A yes vote was to adopt the amendment.
MILITARY DIVERSITY, EQUITY, INCLUSION
Voting 214 for and 213 against, the House on July 13, 2023 adopted an amendment to HR 2670 (above) that would eliminate funding for Department of Defense personnel, offices and programs charged with advancing “diversity, equity and inclusion” in the armed forces.
Floor Debate, Pro & Con:
Sponsor Ralph Norman, R-S.C., said: “We should be focusing on diversity of ideas and opinion, not race and genders….To sum up, a `woke’ military is a weak military.”
Opponent Jill Tokuda, D-Hawaii, said: “From the backwards, racially insensitive comments spoken on this floor, it seems “DEI” training would be good right here in the halls of Congress.”

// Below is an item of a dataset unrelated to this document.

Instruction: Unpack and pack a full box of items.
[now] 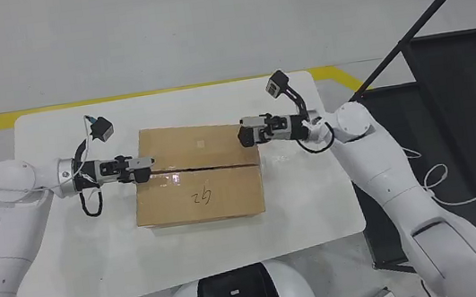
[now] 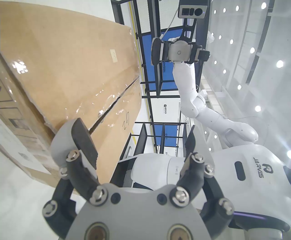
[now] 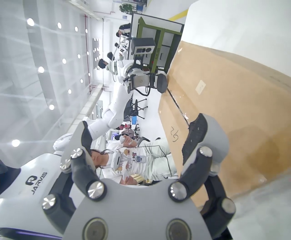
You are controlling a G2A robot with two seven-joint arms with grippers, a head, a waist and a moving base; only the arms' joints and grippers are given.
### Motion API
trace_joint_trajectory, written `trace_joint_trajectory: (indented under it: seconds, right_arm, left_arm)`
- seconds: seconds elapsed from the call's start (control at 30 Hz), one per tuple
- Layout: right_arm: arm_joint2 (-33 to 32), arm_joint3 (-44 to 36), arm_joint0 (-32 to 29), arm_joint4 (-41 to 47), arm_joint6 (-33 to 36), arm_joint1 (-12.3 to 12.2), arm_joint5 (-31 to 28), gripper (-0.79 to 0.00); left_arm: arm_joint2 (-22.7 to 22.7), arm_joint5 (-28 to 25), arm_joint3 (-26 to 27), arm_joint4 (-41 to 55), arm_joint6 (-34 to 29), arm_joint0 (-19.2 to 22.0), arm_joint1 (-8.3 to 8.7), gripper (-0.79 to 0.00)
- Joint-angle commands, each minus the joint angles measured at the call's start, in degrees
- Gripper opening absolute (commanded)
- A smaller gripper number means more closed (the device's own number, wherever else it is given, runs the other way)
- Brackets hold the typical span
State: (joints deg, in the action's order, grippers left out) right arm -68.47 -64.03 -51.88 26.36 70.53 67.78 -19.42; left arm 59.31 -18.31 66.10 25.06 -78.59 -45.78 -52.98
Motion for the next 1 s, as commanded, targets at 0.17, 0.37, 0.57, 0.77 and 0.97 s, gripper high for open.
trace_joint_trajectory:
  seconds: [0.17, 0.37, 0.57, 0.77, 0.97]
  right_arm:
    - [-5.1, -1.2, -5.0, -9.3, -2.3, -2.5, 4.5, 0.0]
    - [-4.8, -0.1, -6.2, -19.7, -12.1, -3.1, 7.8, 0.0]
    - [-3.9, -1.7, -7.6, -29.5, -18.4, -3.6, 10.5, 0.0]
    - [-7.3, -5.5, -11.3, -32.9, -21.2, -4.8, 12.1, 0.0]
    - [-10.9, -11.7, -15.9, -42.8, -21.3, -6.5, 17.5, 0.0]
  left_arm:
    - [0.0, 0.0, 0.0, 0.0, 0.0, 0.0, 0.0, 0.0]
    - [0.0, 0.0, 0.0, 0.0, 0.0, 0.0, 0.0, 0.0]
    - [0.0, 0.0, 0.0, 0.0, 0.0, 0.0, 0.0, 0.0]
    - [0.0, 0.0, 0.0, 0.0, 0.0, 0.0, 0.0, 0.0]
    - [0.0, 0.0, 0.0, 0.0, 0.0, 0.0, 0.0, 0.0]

A yes vote was to adopt the amendment.
GENDER CARE FOR MILITARY PERSONNEL
Voting 222 for and 211 against, the House on July 13, 2023, adopted an amendment to HR 2670 (above) that would prohibit the Department of Defense’s Tricare health plan from funding medical care including surgeries and therapies for transgender servicemembers and their families.
Floor Debate, Pro & Con:
Supporter Ralph Norman, R-S.C., said “the surgery alone cannot solve the root issue for these individuals,” and funding their health care is “nothing but a distraction and waste of valuable taxpayer dollars” in the military budget.
Opponent Sara Jacobs, D-Calif., said the amendment would impair recruitment “by pushing transgender service members out of the military…because gender-affirming care that gives you the ability to be your true authentic self is primary care and shouldn’t be something easily dismissed.”

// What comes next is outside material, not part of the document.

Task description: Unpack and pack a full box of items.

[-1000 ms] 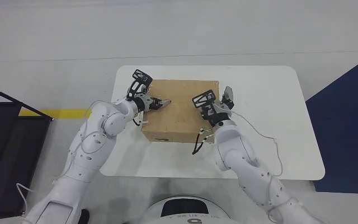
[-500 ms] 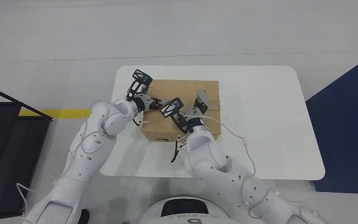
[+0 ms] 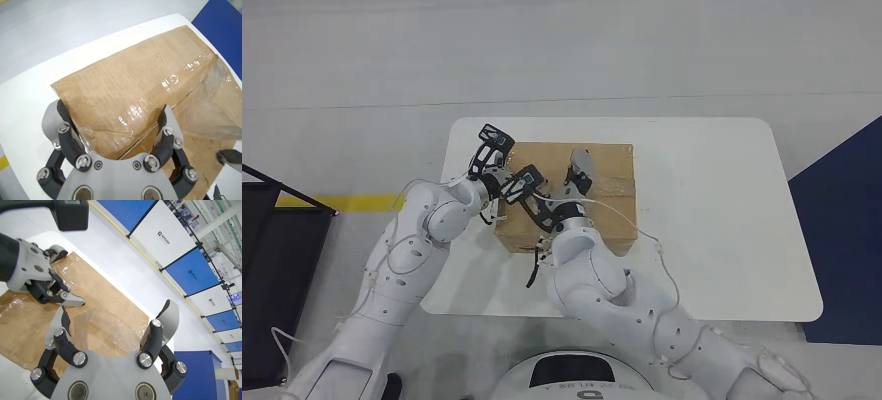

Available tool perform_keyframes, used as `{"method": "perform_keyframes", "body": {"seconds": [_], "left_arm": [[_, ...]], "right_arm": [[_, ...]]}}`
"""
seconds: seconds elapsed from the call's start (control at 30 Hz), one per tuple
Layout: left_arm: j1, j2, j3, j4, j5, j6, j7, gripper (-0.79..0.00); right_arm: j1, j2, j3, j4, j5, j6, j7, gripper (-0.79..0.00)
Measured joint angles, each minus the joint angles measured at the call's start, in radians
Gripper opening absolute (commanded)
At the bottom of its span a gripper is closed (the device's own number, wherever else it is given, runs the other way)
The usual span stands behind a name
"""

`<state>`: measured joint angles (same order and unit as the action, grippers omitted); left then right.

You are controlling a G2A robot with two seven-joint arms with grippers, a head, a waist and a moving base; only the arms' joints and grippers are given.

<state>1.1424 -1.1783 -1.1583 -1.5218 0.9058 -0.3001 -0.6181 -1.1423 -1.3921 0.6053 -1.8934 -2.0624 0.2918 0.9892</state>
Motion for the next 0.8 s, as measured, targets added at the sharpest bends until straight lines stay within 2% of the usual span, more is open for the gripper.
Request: {"method": "perform_keyframes", "body": {"seconds": [0.17, 0.27, 0.4, 0.53, 0.8], "left_arm": [[0.0, 0.0, 0.0, 0.0, 0.0, 0.0, 0.0, 0.0], [0.0, 0.0, 0.0, 0.0, 0.0, 0.0, 0.0, 0.0], [0.0, 0.0, 0.0, 0.0, 0.0, 0.0, 0.0, 0.0], [0.0, 0.0, 0.0, 0.0, 0.0, 0.0, 0.0, 0.0], [0.0, 0.0, 0.0, 0.0, 0.0, 0.0, 0.0, 0.0]], "right_arm": [[-0.029, -0.01, 0.014, -0.09, -0.032, -0.045, 0.019, 0.0], [-0.074, -0.004, 0.065, -0.179, 0.026, -0.102, 0.02, 0.0], [-0.184, 0.027, 0.207, -0.331, 0.13, -0.22, 0.002, 0.0], [-0.306, 0.057, 0.407, -0.424, 0.275, -0.412, 0.0, 0.0], [-0.298, 0.057, 0.391, -0.421, 0.268, -0.392, 0.0, 0.0]]}}
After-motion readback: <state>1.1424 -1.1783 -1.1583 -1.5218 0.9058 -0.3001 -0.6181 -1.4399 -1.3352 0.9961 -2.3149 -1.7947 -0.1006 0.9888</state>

A yes vote was to adopt the amendment.
CLUSTER MUNITIONS FOR UKRAINE
Voting 147 for and 276 against, the House on July 13, 2023, defeated an amendment to HR 2670 (above) to negate President Biden’s recent decision to supply Ukraine with cluster munitions, which rain large quantities of small bombs onto battlefields. More than 120 nations – but not the United States, Russia or Ukraine – have signed an international convention that prohibits the production, use or transfer of cluster munitions because their remnants often kill and maim civilians long after the fighting stops.
Floor Debate, Pro & Con:
Sponsor Marjorie Taylor Greene, R-Ga., said: “Cluster bombs are inhumane weapons that cause lasting harm to civilians….Ukraine is not a NATO member nation. What is next [for them]? Chemical or nuclear weapons?”
Opponent Mike Quigley, D-Ill., said the goal of supplying Ukraine with cluster munitions “is to end this quickly. A protracted war will cost more lives and allow Putin to commit more war crimes.”
A yes vote was to adopt the amendment.

Senate
ROSEMARIE HIDALGO, DIRECTOR OF OFFICE ON VIOLENCE AGAINST WOMEN
Voting 51 for and 42 against, the Senate on July 11, 2023, confirmed Rosemarie Hidalgo as director of the Office on Violence Against Women at the Department of Justice. She was second in charge of that office during the Obama administration. An attorney, Hidalgo served most recently as a senior advisor to the White House Gender Policy Council, and before that she was a leader of Casa de Esperanza, an organization that combats violence against Latina women.
A yes vote was to confirm the nominee.